== Exercise prompt ==
The answer is every line of the records that holds the word "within", copied in full.

(Data excerpts)
Segment Open
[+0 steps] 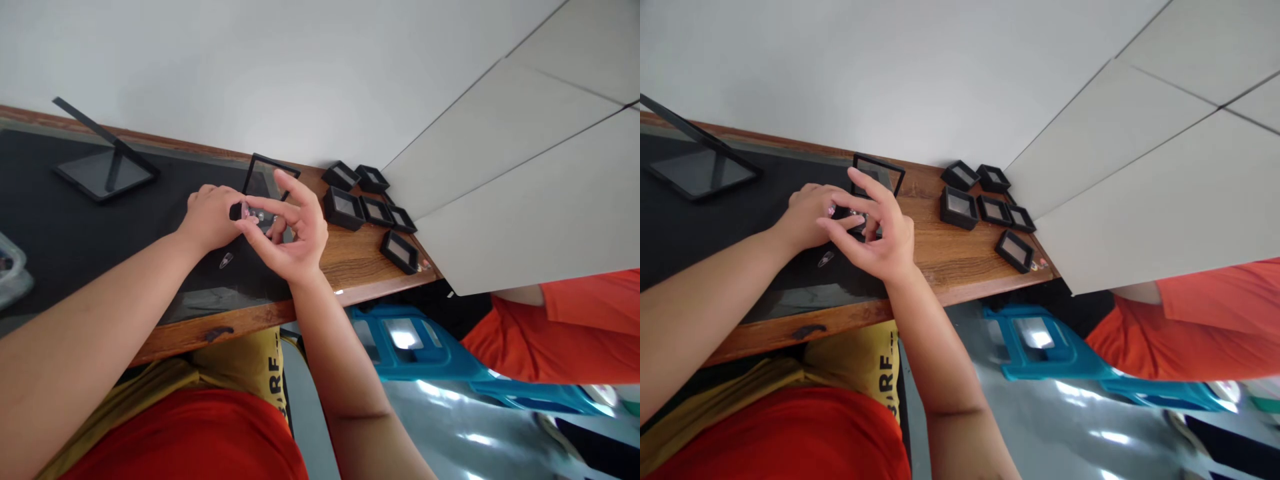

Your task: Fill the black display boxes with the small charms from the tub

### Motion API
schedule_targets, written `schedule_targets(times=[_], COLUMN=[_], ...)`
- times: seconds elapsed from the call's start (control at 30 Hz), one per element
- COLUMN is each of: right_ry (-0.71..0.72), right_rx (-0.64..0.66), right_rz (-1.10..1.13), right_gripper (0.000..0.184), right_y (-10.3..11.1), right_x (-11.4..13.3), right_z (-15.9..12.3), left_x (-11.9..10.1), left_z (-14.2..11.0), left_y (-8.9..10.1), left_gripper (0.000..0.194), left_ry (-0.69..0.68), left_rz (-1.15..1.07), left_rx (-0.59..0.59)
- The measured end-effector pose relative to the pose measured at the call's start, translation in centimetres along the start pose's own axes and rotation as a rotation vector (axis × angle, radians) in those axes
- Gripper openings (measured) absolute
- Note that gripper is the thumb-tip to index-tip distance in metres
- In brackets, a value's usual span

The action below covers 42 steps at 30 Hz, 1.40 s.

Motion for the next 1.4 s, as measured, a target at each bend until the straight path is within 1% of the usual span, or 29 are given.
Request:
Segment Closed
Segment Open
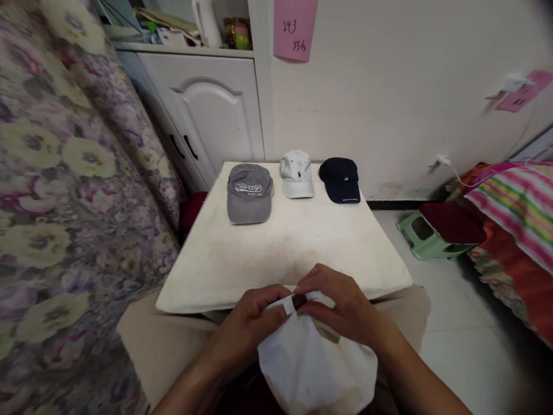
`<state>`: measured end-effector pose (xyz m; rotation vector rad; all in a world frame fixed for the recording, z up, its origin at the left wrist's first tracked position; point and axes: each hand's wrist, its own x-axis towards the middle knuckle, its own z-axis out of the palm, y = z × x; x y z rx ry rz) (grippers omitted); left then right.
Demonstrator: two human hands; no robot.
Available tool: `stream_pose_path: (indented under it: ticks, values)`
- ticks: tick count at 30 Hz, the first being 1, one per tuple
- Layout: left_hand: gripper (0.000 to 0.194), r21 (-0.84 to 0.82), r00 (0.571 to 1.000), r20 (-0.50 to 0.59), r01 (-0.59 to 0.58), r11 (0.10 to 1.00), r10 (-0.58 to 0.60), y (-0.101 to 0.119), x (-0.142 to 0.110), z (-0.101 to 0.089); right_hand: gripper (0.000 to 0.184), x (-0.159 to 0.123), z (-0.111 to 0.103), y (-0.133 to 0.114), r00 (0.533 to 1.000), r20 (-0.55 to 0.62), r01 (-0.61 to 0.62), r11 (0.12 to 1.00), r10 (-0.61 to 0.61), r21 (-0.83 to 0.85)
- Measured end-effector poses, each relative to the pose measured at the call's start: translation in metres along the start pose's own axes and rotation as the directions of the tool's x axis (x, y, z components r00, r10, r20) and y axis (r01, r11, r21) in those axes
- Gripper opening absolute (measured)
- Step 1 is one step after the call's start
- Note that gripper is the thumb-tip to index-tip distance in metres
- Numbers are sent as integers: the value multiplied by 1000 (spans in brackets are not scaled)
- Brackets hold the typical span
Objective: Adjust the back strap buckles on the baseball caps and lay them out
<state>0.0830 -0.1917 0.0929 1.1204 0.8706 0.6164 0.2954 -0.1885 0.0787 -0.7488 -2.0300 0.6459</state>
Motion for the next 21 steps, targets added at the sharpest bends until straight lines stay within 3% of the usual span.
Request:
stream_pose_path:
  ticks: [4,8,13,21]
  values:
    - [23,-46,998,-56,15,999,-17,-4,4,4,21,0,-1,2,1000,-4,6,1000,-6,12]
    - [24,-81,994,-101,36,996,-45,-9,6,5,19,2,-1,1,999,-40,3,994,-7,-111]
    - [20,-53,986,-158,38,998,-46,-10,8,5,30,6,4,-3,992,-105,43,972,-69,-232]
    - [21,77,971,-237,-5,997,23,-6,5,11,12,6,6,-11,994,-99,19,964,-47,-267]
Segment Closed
== Solution to this exercise ==
Motion for the next 1.4 s, as measured, a target at each bend until the straight path is within 1% of the usual span, or 29 are given.
Motion for the next 21 steps, targets added at the sharpest bends until straight lines stay within 3% of the usual span.

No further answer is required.